**Task**
Please reproduce all of the lines below, word for word and in full.

**Raw data**
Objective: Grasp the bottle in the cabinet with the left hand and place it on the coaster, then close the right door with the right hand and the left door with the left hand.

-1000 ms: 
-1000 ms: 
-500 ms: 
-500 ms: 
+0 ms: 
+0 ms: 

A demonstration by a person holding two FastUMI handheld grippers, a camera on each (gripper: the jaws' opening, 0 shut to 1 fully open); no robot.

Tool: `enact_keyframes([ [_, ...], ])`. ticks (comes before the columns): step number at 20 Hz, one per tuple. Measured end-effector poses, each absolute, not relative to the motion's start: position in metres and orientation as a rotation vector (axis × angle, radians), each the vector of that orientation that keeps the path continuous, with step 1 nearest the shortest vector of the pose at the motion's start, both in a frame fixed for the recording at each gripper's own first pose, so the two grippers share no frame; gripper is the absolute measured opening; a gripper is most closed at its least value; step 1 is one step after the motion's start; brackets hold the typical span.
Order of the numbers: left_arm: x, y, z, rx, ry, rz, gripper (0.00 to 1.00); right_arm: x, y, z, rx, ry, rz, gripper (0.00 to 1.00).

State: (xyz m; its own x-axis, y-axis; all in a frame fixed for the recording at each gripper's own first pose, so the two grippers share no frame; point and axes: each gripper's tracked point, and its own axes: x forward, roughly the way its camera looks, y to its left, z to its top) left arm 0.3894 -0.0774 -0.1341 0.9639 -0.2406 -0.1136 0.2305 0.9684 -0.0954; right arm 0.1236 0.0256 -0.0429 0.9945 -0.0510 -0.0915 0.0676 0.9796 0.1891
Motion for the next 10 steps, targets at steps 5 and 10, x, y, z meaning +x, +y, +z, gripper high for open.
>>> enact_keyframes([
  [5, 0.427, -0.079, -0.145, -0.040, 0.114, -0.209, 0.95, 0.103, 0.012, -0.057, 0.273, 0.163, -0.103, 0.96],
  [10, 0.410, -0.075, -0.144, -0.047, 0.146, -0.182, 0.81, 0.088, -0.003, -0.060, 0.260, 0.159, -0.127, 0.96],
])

**Output for this task**
Objective: Grasp the bottle in the cabinet with the left hand and place it on the coaster, then close the right door with the right hand and the left door with the left hand.

-1000 ms: 
-1000 ms: 
-500 ms: 
-500 ms: 
+0 ms: 
+0 ms: 

A demonstration by a person holding two FastUMI handheld grippers, a camera on each (gripper: the jaws' opening, 0 shut to 1 fully open); no robot.

Tool: `enact_keyframes([ [_, ...], ])`. ticks (comes before the columns): step number at 20 Hz, one per tuple. Measured end-effector poses, each absolute, not relative to the motion's start: position in metres and orientation as a rotation vector (axis × angle, radians), each the vector of that orientation that keeps the path continuous, with step 1 nearest the shortest vector of the pose at the motion's start, both in a frame fixed for the recording at each gripper's own first pose, so the two grippers share no frame; gripper is the absolute measured opening; a gripper is most closed at its least value; step 1 is one step after the motion's start; brackets hold the typical span.
Order of the numbers: left_arm: x, y, z, rx, ry, rz, gripper (0.00 to 1.00); right_arm: x, y, z, rx, ry, rz, gripper (0.00 to 1.00).

State: (xyz m; its own x-axis, y-axis; all in a frame fixed for the recording at each gripper's own first pose, so the two grippers share no frame; point and axes: each gripper's tracked point, and its own axes: x forward, roughly the way its camera looks, y to its left, z to its top) left arm 0.3894 -0.0774 -0.1341 0.9639 -0.2406 -0.1136 0.2305 0.9684 -0.0954; right arm 0.1236 0.0256 -0.0429 0.9945 -0.0510 -0.0915 0.0676 0.9796 0.1891
Motion for the next 10 steps, targets at steps 5 and 10, x, y, z meaning +x, +y, +z, gripper high for open.
>>> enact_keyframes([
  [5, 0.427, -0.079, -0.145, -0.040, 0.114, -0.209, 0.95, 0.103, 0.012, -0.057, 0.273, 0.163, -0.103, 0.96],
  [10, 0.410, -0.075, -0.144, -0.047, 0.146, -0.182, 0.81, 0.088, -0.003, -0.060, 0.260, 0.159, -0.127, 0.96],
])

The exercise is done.